Sin saber por qué, sintió nuestro protagonista que sus ojos se llenaban de lágrimas y que una angustia infinita le ahogaba, experimentando un deseo pueril de ocultarse en el fondo de la tierra. El ruido de unos pasos junto con el de algo que arrastraba, le hizo alzar del suelo las pupilas. Ante sí vio de pie un sacerdote. Su semblante duro, enérgico y de correctas facciones, se esclarecía con los luminosos reflejos de sus negrísimos ojos. Un pelo áspero y ensortijado cubría el sitio donde antes debió estar la corona. Su negra sotana, hecha jirones, se ceñía a su cintura con unas largas disciplinas.

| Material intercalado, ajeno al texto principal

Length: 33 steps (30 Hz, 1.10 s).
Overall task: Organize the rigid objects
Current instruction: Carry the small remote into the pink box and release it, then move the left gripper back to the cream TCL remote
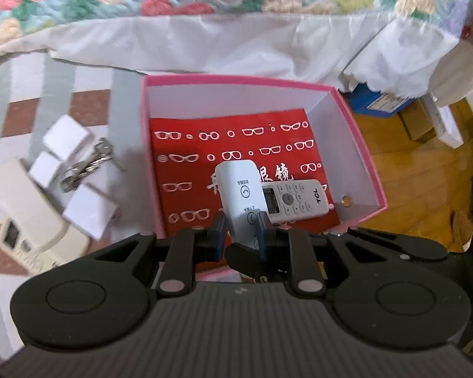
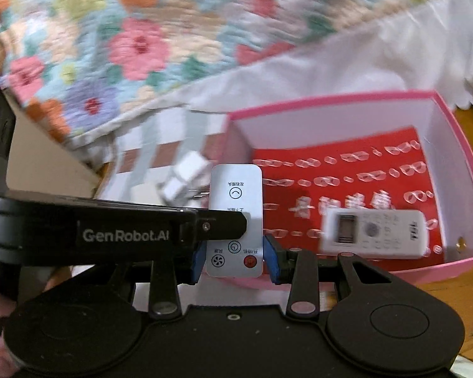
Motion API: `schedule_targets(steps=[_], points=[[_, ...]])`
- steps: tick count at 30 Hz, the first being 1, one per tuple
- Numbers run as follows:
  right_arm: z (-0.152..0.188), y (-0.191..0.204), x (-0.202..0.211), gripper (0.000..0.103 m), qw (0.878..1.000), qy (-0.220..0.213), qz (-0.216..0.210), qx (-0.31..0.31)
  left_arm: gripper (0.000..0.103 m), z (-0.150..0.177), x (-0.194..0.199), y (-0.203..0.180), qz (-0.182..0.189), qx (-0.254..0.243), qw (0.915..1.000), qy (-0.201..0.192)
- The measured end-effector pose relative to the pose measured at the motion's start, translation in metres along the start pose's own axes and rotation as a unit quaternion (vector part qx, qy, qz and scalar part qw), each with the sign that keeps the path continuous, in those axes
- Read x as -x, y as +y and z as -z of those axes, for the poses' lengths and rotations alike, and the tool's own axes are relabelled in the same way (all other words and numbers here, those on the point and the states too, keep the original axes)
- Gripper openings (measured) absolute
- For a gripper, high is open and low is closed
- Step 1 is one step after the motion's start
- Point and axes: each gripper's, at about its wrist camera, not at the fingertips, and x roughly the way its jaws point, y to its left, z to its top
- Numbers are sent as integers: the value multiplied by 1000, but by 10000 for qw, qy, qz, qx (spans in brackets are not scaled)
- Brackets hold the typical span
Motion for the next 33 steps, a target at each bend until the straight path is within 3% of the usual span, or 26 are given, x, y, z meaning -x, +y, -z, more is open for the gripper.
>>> schedule_targets(steps=[7, 10, 16, 23, 26, 29, 33], points=[[-3, -35, -33, 44, 9973, 216, -72, -702, 20, -13, -50, -1, -217, 149, 9991, 335], [-2, -32, -39, 44, 9975, 116, 207, -665, 22, -12, -63, 0, -270, 135, 9991, 283], [-1, -22, -41, 45, 9966, 159, 719, -365, 41, -9, -56, -5, -585, -300, 9977, 151], [1, -11, 4, 46, 9997, -51, 185, -161, 43, -14, -3, 13, -495, -456, 9976, 134], [3, 10, 16, 53, 9990, -117, -252, 341, 43, -12, 19, 24, -502, -434, 9976, 178], [9, 32, 19, 53, 9957, -120, -415, 816, 43, -7, 35, 36, -497, -434, 9973, 331], [16, 67, 27, 54, 9873, -155, -814, 1357, 43, 1, 65, 61, -574, -408, 9973, 200]])
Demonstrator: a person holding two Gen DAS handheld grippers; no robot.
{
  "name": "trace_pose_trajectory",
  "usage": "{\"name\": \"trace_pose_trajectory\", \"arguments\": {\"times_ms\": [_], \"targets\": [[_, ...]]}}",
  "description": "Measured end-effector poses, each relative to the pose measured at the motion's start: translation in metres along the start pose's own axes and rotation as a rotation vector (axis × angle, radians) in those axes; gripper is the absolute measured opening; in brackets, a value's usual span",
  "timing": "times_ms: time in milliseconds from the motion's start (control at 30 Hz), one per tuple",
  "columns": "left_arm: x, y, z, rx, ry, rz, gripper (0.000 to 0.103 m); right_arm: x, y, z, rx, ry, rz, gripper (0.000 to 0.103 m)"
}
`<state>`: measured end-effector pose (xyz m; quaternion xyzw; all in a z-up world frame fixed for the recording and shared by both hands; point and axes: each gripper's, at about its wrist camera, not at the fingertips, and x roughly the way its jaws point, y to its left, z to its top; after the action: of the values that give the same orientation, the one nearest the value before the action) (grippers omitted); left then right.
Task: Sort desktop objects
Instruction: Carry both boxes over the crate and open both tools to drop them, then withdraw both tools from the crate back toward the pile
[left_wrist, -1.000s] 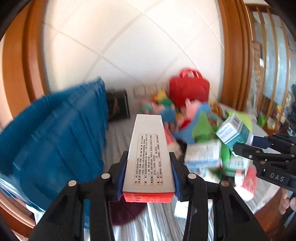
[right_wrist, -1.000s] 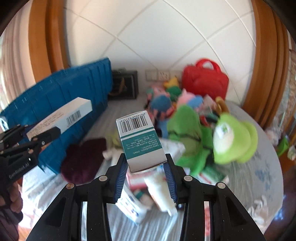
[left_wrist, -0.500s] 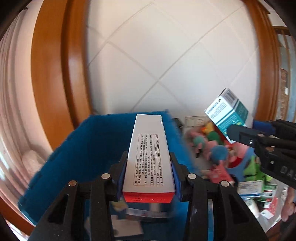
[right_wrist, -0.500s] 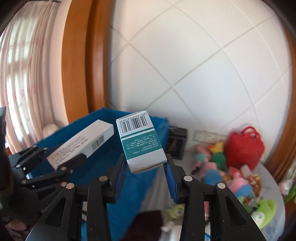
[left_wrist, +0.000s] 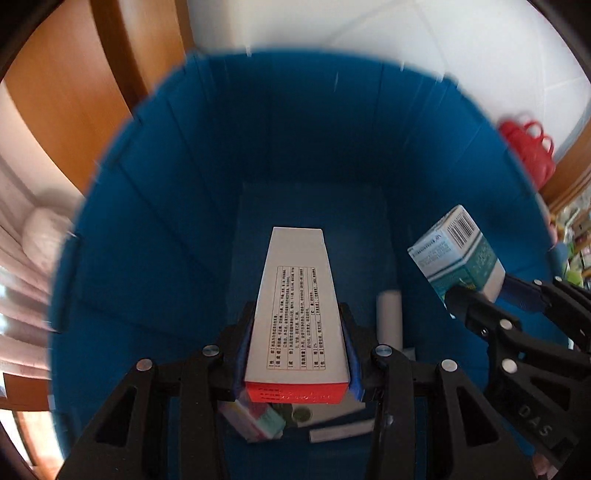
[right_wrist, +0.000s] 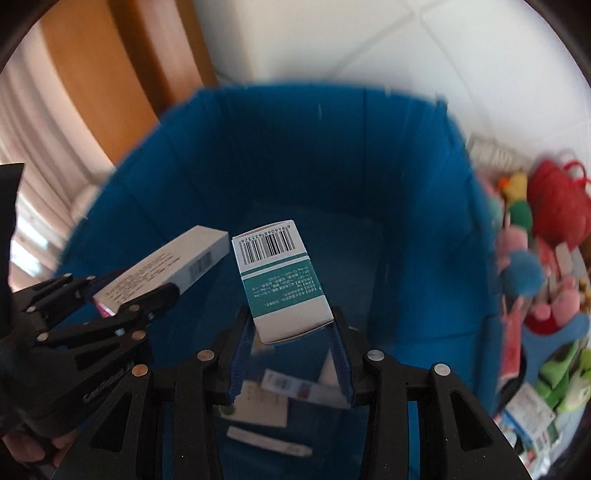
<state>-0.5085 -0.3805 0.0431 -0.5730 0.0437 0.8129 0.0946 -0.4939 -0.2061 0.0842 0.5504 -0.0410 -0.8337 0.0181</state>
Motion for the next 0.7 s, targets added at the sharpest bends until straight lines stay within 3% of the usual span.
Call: {"name": "trace_pose_trajectory", "arguments": {"times_ms": [167, 267, 333, 400, 533, 633, 700], "targets": [[0.04, 0.004, 0.0, 0.017, 0.122, 0.01, 0.041, 0.041, -0.001, -0.012, -0.032, 0.133, -0.079, 0.039], [0.048, 0.005, 0.0, 0.017, 0.155, -0.004, 0.041, 0.052, -0.003, -0.017, -0.042, 0.164, -0.102, 0.039], [0.05, 0.003, 0.0, 0.026, 0.163, -0.008, 0.046, 0.054, -0.004, -0.019, -0.044, 0.171, -0.102, 0.039], [0.048, 0.002, 0.0, 0.034, 0.157, -0.01, 0.061, 0.054, -0.004, -0.02, -0.048, 0.168, -0.109, 0.04], [0.036, -0.001, -0.008, 0.039, 0.126, -0.013, 0.068, 0.044, -0.004, -0.02, -0.056, 0.134, -0.131, 0.04], [0.029, 0.001, -0.013, 0.033, 0.109, 0.001, 0.068, 0.038, 0.002, -0.018, -0.063, 0.119, -0.153, 0.056], [0.021, 0.004, -0.014, 0.028, 0.099, 0.006, 0.068, 0.03, 0.005, -0.019, -0.073, 0.097, -0.182, 0.075]]}}
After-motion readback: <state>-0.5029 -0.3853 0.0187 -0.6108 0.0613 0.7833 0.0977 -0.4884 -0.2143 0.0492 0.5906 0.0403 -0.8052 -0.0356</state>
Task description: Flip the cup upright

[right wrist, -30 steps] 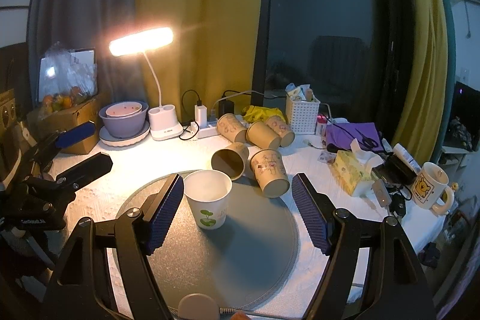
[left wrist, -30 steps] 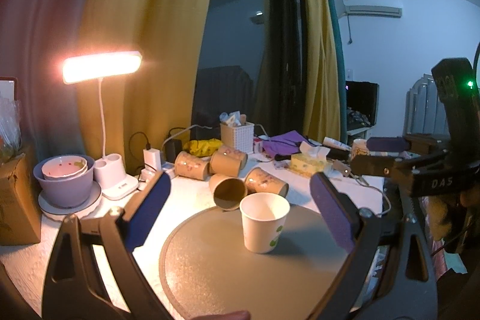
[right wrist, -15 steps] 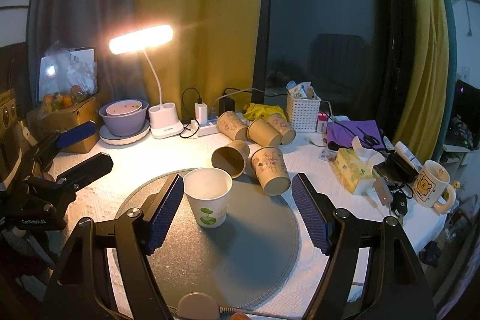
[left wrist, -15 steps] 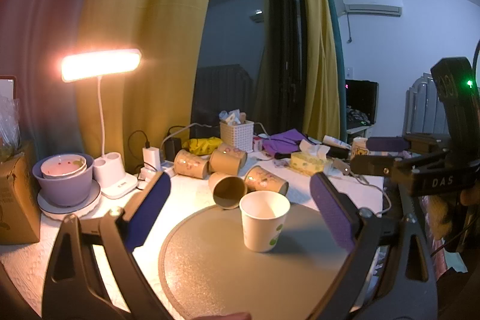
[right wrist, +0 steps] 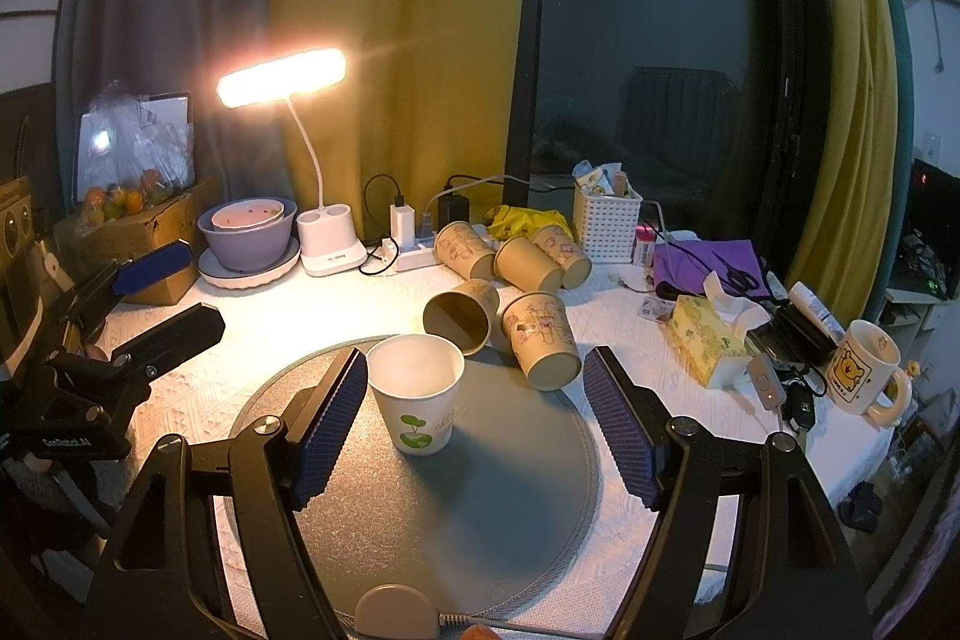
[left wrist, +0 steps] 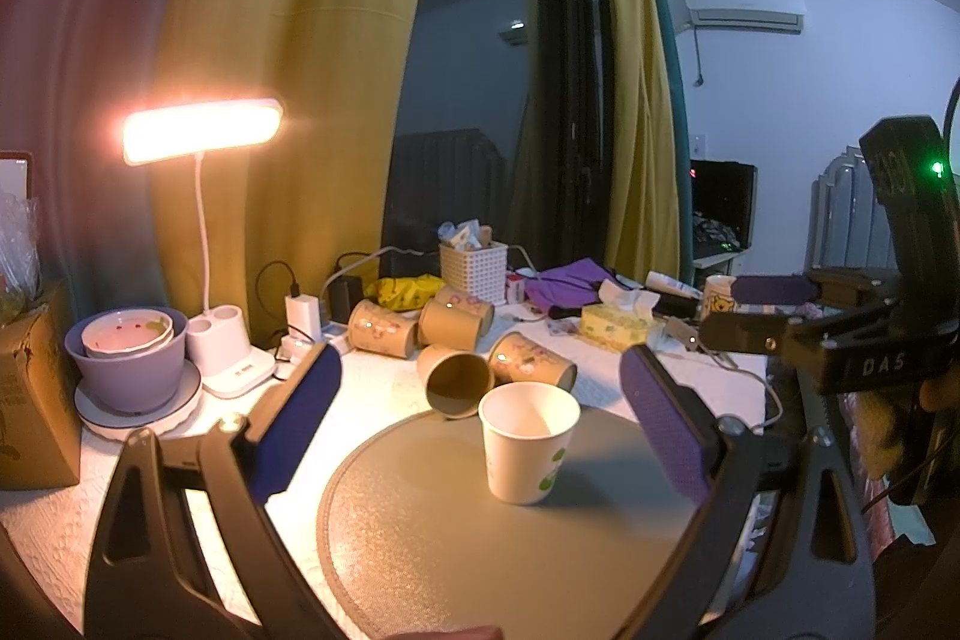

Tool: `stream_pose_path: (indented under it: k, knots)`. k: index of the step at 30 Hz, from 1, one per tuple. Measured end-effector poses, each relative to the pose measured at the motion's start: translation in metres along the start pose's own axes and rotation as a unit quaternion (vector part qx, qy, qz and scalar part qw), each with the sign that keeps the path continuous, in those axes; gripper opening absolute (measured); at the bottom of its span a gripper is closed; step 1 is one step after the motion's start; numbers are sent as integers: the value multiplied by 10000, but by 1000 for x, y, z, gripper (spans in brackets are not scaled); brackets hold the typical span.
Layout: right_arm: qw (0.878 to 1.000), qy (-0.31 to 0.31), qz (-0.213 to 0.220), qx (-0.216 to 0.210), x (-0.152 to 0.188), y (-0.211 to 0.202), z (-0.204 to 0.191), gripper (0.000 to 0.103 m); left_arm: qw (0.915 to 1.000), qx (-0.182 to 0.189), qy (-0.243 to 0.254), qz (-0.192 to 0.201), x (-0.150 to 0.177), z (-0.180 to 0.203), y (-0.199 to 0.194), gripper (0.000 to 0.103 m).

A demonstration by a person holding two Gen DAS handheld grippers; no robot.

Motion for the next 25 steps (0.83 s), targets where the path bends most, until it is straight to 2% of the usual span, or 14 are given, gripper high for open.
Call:
stream_pose_path:
  k: [25]
  knots:
    - [10000,3,-9,-21,3,1,-2,78,10000,27,0,79,-1,-1,-1,95]
Point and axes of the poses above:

Traía descalzos los pies, y colgando de una larga cuerda, que dejaba arrastrar por el suelo, una custodia rota y abollada.

-¿Por qué lloras, mortal? ¿No tienes fe? Si vienes tras de mí, yo te la daré. No morirás nunca. Soy el profeta de Dios. ¡Ven! ¡Ven! -Y se alejó repitiendo solemnemente: «¡Ven! ¡Ven!»

Ignacio, helado de terror, quiso levantarse, mas vio espantado desfilar por el fondo del jardín la extraña procesión de sus escarnecidas virtudes.

Una idea sombría, cual pájaro protervo, cruzó entre negras nubes por su mente.

-¡¡Estoy en una casa de locos!!

Sí. Estaba en una casa de locos, y estaba allí porque había creído en la virtud, en la honradez, en la bondad, en la lealtad y en la justicia, y aquellas virtudes no eran más que un juego con que la sociedad en que había ido a caer encubría con inicua farsa sus bastardas pasiones. Estaba allí porque había amado a cuantos le rodearon, y ellos no habían hecho más que fingir cariño en espera de la hora en que pudiera mostrar sus odios. Porque tuvo fe en aquél, creyéndole bueno, y el mundo se rio de su candor. Lóbregas imágenes miró ante sus ojos, y entre ellas, rodeada de una nube de fuego, destacose la escena del Calvario que algún ignorado artista labró sobre el viejo retablo de su solariega mansión de Igueldo. En él, pendiente de tosco madero, estaba el mártir del Gólgota. Sobre su rostro cadavérico resbalaban gotas de sangre, y sus marchitos labios pedían agua. Un sayón tendíale en el extremo de su lanza una esponja empapada en vinagre. A sus pies se arremolinaba el pueblo pidiendo la muerte de su Dios. Aquella misma humanidad que crucificó al Mesías le condenaba a él.

¡Pero no! No estaba loco, y haciendo un esfuerzo sobre sí, podría demostrarlo y saldría.

Atroz desaliento te invadió . ¿Para qué? Ninguna misión tenía que cumplir. ¡Nadie le amaba!

Agonizaba la tarde con solemne calma. Sólo interrumpía el silencio el débil susurro de las hojas agitadas por la brisa. Algunos pájaros saltaban de rama en rama. Una mariposa blanca vino a posarse cerca de él. Cortó el silencio el melancólico tañido de la esquila del próximo convento llamando a los fieles a la oración de la tarde. Allá, a lo lejos, se alzaba una neblina azul, como el vaho de un enorme monstruo, cernida sobre la gran ciudad, y de tiempo en tiempo traía el viento un débil rumor del tráfago de Madrid. Se oyó al través de la tapia el tintineo de un tranvía que corría hacia la capital, donde los seres seguirían luchando, en terrible batalla, por la satisfacción de sus pasiones.

Él no volvería ya. ¿Para qué? Era un vencido más. Mejor valía vivir allí, dedicado al recuerdo de aquellos padres, que lejos, muy lejos, a orillas del Cantábrico, reposaban, únicos seres que le amaron en el mundo.

Se hincó de rodillas, anegados en lágrimas los ojos, y murmuraron una oración sus labios, mientras las sombras de los árboles que el sol poniente reflejaba se iban agrandando, agrandando, como engendros de una imaginación enferma, hasta tomar monstruosas proporciones.